> [Entries shown]:

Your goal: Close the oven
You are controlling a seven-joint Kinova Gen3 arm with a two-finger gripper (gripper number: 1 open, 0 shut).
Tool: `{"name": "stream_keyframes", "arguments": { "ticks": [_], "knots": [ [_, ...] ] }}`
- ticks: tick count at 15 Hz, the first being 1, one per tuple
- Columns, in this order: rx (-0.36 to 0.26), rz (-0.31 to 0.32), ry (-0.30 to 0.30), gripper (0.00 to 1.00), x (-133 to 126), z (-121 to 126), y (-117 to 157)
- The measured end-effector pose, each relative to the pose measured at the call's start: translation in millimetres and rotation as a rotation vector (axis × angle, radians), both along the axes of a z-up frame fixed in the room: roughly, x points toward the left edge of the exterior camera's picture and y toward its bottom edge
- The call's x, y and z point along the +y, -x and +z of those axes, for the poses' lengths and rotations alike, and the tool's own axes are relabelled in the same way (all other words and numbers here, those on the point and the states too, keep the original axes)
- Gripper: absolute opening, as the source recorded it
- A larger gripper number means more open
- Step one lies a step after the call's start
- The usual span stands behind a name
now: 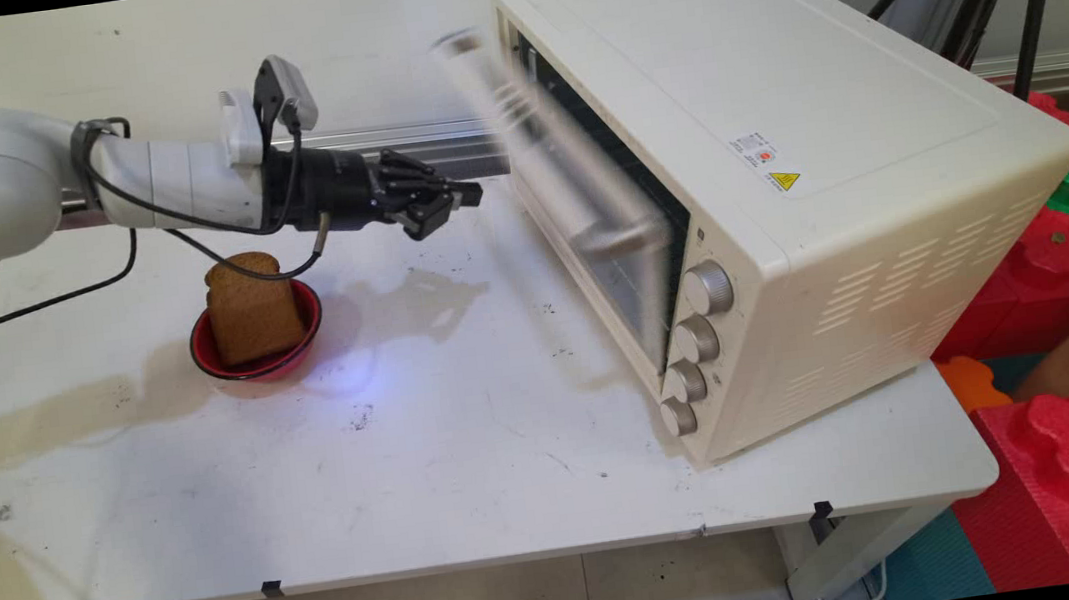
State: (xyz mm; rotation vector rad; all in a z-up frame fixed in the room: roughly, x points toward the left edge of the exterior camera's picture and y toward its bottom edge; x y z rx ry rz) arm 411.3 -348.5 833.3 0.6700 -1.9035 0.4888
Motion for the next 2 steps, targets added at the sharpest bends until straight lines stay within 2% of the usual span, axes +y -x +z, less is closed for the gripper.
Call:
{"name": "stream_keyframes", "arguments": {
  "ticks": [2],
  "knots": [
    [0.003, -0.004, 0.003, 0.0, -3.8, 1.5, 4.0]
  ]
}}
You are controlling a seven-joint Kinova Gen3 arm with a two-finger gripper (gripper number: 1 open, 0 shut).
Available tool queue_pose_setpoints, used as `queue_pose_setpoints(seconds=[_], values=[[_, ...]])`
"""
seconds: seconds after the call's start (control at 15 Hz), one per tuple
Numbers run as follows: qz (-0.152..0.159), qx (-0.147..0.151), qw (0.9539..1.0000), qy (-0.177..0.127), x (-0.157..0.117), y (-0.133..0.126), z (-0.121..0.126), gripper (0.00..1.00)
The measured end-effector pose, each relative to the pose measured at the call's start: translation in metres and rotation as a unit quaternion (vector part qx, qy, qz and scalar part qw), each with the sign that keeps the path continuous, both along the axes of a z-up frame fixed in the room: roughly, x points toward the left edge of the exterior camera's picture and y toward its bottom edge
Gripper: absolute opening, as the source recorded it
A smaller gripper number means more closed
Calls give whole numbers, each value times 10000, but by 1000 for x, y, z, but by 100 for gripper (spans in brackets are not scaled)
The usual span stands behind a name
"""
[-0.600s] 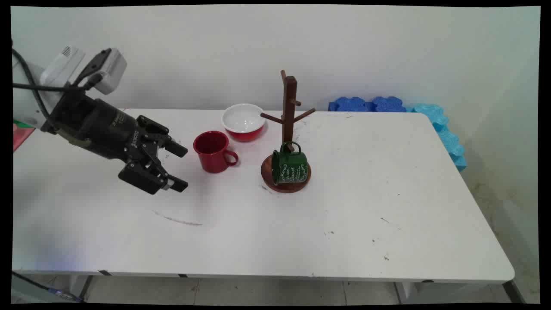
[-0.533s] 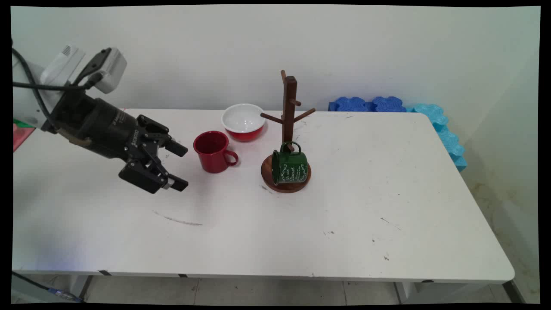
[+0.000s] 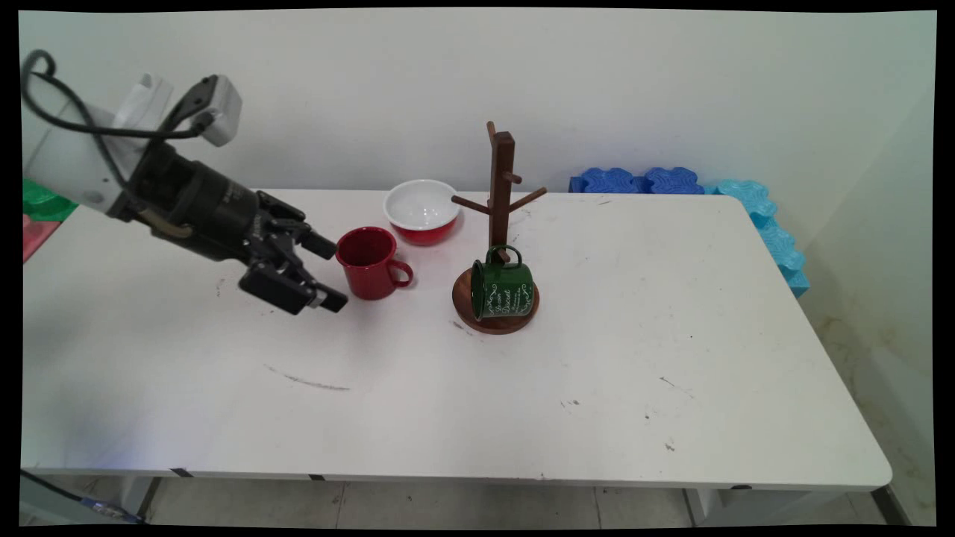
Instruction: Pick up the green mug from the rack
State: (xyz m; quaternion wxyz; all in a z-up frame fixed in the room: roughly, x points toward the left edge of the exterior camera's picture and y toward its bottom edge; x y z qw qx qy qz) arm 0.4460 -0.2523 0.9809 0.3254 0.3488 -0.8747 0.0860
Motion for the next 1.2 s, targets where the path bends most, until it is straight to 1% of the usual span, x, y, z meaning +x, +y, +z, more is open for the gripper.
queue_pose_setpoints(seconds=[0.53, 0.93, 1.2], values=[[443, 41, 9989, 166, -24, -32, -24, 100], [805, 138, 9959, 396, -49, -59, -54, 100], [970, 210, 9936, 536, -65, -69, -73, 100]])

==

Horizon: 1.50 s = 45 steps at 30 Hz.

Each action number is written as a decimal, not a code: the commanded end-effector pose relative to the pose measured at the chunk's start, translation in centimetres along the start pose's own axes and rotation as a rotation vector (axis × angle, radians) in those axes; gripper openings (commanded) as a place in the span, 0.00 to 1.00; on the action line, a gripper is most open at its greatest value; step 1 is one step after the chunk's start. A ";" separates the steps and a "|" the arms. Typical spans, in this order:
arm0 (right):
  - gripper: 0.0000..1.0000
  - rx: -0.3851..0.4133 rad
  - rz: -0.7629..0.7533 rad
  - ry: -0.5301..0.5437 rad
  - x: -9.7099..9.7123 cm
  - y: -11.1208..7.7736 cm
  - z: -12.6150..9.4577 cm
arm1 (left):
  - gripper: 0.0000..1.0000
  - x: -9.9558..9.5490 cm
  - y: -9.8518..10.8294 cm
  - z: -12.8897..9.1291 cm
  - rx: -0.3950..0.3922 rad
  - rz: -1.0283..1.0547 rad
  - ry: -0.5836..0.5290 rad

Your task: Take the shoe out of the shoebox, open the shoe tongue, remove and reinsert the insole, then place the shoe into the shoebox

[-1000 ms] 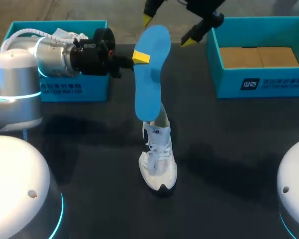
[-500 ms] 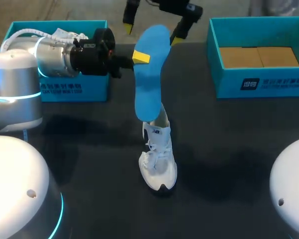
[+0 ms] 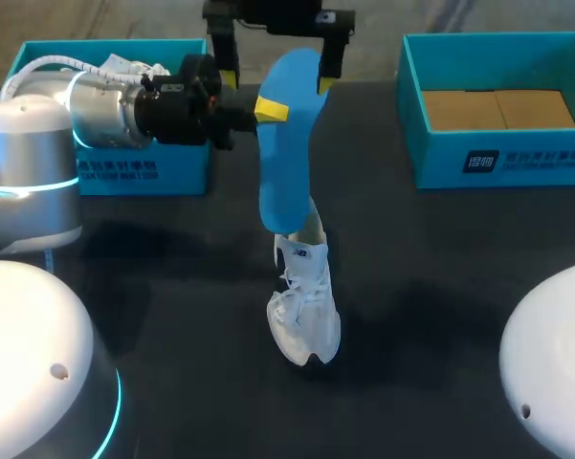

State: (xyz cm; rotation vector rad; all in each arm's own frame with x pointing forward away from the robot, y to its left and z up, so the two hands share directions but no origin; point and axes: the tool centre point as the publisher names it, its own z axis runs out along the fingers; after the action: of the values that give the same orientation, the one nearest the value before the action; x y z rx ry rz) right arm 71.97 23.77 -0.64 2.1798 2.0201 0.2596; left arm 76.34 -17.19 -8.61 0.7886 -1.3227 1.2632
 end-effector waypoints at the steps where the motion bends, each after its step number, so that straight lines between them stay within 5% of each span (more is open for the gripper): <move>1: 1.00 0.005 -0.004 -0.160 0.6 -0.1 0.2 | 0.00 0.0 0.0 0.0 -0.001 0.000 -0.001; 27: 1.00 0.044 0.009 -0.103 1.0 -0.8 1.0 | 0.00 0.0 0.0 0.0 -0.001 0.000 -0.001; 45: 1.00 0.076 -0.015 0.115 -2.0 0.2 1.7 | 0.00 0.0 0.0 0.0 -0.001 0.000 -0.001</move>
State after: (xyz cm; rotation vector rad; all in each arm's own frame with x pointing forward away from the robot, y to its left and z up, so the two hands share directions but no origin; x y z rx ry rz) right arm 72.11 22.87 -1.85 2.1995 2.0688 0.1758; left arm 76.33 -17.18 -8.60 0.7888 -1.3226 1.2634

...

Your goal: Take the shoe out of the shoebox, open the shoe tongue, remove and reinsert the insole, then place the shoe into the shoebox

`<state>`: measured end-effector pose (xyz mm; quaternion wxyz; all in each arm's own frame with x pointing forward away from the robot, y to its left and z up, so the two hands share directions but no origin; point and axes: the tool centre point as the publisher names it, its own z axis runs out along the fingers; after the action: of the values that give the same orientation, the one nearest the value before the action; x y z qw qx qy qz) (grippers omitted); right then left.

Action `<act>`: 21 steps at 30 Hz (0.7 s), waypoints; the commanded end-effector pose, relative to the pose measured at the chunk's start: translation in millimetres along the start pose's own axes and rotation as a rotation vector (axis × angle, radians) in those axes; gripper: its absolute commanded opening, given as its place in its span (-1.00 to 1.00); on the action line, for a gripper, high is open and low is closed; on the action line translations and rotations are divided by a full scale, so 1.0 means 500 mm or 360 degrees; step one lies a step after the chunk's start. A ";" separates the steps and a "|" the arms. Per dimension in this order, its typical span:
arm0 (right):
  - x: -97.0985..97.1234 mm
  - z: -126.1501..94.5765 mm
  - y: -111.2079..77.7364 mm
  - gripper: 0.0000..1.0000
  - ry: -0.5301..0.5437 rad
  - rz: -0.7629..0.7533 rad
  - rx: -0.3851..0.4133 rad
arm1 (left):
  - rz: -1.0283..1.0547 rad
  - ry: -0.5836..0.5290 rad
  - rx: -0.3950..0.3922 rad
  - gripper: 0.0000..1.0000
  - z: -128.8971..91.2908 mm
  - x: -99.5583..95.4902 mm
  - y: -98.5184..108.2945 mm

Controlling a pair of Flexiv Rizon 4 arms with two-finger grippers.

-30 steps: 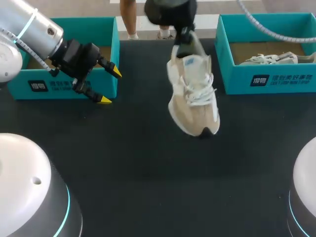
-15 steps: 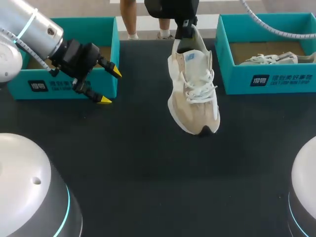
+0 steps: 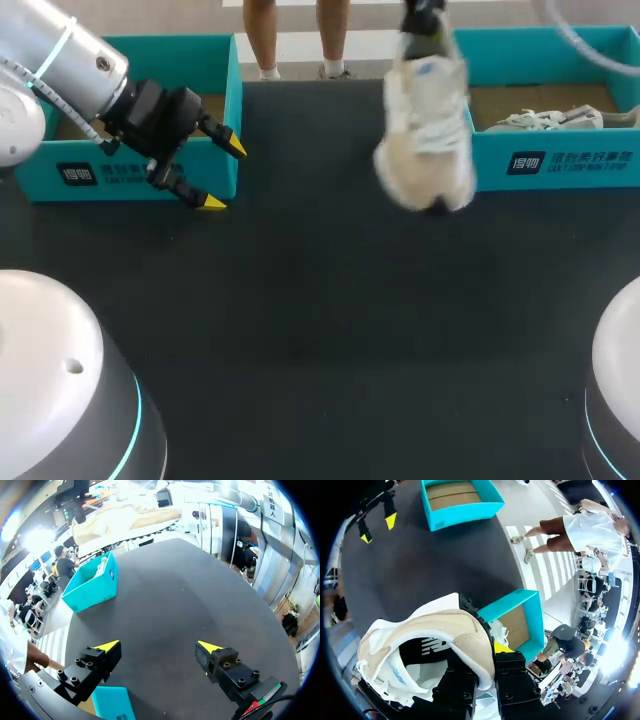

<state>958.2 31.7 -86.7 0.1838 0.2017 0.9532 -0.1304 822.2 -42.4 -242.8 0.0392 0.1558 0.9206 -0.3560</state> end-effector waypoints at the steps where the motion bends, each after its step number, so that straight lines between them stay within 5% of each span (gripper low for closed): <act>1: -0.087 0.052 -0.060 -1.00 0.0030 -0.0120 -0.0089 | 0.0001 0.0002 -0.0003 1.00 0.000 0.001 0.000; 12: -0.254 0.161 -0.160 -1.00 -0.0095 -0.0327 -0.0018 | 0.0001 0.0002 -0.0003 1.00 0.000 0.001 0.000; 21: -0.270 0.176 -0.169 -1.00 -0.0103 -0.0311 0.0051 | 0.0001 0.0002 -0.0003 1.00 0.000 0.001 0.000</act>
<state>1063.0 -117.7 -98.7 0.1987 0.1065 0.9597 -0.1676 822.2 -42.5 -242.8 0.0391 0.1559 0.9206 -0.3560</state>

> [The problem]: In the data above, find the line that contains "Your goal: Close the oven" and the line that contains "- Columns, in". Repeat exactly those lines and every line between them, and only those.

> [Answer to the problem]:
Your goal: Close the oven
You are controlling a seven-joint Kinova Gen3 arm with a two-finger gripper (gripper number: 1 open, 0 shut).
Tool: `{"name": "stream_keyframes", "arguments": { "ticks": [_], "knots": [ [_, ...] ] }}`
- ticks: tick count at 15 Hz, the first being 1, one per tuple
- Columns, in this order: rx (-0.36 to 0.26), rz (-0.31 to 0.32), ry (-0.30 to 0.30), gripper (0.00 to 1.00), x (-133 to 126), z (-121 to 126), y (-117 to 157)

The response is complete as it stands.